Check each line of the entries. Copy the ones that contain the string "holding".
****
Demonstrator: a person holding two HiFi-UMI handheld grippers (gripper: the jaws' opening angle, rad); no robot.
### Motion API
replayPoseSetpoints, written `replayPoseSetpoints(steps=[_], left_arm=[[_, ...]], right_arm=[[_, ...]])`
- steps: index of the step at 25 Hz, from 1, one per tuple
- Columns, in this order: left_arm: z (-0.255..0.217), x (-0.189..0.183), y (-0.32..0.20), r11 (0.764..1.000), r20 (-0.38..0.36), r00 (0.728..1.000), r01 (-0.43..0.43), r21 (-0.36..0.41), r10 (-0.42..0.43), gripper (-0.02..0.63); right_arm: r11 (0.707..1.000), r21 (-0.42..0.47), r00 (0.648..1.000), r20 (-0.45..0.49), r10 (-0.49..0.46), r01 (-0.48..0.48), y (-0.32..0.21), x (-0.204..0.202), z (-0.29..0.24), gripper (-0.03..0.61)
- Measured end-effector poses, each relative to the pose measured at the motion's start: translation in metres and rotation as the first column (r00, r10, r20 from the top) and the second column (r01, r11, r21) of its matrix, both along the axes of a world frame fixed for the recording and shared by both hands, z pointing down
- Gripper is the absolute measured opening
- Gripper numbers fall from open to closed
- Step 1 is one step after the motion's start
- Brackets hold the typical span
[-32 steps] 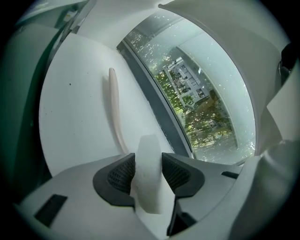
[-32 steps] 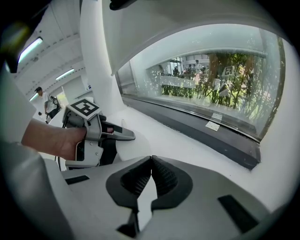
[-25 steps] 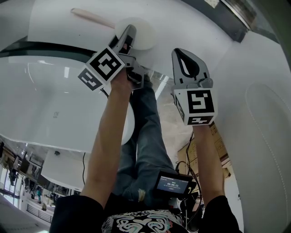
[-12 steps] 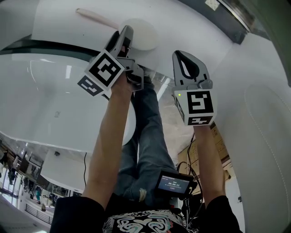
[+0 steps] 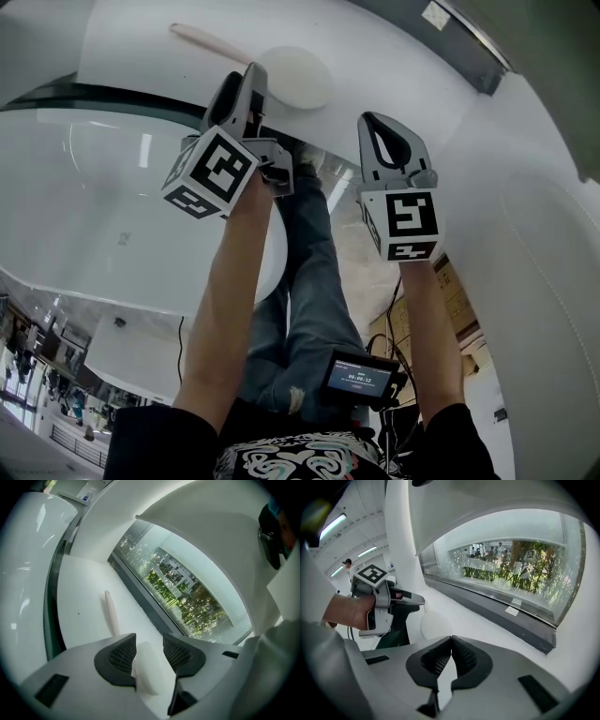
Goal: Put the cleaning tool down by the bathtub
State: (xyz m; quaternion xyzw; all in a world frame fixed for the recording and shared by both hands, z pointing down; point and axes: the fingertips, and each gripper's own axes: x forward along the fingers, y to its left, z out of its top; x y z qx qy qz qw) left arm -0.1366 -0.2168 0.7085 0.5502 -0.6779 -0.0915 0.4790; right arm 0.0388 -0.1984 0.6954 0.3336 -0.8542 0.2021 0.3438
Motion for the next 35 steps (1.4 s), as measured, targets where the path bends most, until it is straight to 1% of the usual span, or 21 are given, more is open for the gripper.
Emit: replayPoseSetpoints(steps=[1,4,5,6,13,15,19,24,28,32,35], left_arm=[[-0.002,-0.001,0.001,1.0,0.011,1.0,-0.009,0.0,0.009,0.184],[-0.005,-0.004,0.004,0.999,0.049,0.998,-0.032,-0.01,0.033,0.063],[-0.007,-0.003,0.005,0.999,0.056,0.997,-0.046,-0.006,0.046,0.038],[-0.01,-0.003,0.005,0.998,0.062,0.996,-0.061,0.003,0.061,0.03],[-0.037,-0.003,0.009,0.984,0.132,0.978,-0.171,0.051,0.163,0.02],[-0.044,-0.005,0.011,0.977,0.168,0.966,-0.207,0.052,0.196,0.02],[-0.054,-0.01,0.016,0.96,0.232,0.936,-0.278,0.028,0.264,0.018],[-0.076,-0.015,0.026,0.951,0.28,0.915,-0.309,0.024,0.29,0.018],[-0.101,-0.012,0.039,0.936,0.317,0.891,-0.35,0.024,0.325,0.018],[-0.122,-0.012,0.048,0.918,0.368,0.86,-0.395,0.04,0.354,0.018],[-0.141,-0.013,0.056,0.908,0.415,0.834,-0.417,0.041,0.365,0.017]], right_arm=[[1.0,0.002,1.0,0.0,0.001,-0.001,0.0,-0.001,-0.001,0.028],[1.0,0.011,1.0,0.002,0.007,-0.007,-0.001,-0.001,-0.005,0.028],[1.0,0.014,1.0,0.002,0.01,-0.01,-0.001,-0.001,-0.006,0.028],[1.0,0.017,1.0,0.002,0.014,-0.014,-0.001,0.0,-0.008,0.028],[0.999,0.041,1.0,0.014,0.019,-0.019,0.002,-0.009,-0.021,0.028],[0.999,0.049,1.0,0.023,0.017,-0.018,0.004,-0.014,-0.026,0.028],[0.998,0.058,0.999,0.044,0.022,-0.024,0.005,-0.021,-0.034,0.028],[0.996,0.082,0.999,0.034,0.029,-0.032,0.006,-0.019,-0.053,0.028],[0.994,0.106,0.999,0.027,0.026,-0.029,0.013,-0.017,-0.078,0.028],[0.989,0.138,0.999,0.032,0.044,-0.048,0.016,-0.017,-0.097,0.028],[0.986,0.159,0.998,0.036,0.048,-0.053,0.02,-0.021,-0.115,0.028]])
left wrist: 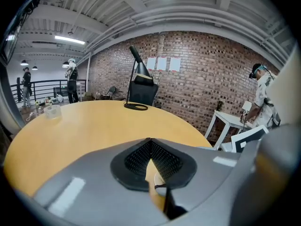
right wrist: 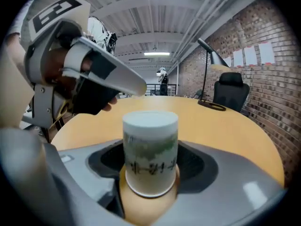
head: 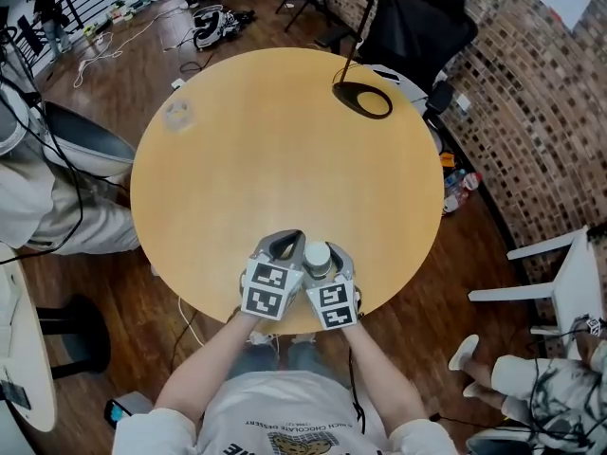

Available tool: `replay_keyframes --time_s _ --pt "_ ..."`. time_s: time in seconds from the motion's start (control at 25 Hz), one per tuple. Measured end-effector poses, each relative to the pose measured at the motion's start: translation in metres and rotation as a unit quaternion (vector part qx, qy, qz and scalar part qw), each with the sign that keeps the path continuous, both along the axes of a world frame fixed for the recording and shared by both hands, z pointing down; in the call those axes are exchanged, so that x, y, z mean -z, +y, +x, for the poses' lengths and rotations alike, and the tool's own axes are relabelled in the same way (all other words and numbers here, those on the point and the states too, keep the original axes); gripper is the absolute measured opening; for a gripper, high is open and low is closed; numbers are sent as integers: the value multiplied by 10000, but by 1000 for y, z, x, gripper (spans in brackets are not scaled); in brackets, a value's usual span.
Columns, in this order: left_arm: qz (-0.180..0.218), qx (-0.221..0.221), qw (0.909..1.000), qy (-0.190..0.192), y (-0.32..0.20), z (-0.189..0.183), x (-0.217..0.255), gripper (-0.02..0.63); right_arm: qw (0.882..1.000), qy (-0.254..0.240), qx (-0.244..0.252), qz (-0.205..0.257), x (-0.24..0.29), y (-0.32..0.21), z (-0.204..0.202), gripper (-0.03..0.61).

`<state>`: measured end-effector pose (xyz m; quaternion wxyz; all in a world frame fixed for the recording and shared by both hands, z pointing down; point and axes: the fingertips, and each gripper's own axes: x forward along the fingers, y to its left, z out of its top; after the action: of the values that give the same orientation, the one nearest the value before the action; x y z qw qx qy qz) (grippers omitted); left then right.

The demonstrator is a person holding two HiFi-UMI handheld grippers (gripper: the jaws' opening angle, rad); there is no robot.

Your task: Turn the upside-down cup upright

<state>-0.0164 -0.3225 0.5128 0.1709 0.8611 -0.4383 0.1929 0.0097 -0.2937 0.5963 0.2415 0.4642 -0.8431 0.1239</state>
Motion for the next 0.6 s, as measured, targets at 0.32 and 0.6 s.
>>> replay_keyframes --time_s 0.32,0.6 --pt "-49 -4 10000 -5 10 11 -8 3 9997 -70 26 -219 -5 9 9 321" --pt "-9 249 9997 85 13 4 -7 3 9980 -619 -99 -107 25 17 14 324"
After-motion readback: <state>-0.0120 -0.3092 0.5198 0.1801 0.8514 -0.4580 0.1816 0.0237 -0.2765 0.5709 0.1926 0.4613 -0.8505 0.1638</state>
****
**Task solution**
Demonstrator: a person holding two HiFi-UMI handheld grippers (gripper: the jaws' opening angle, rad); no robot.
The demonstrator is a person holding two HiFi-UMI handheld grippers (gripper: the jaws' opening angle, rad); there is no robot.

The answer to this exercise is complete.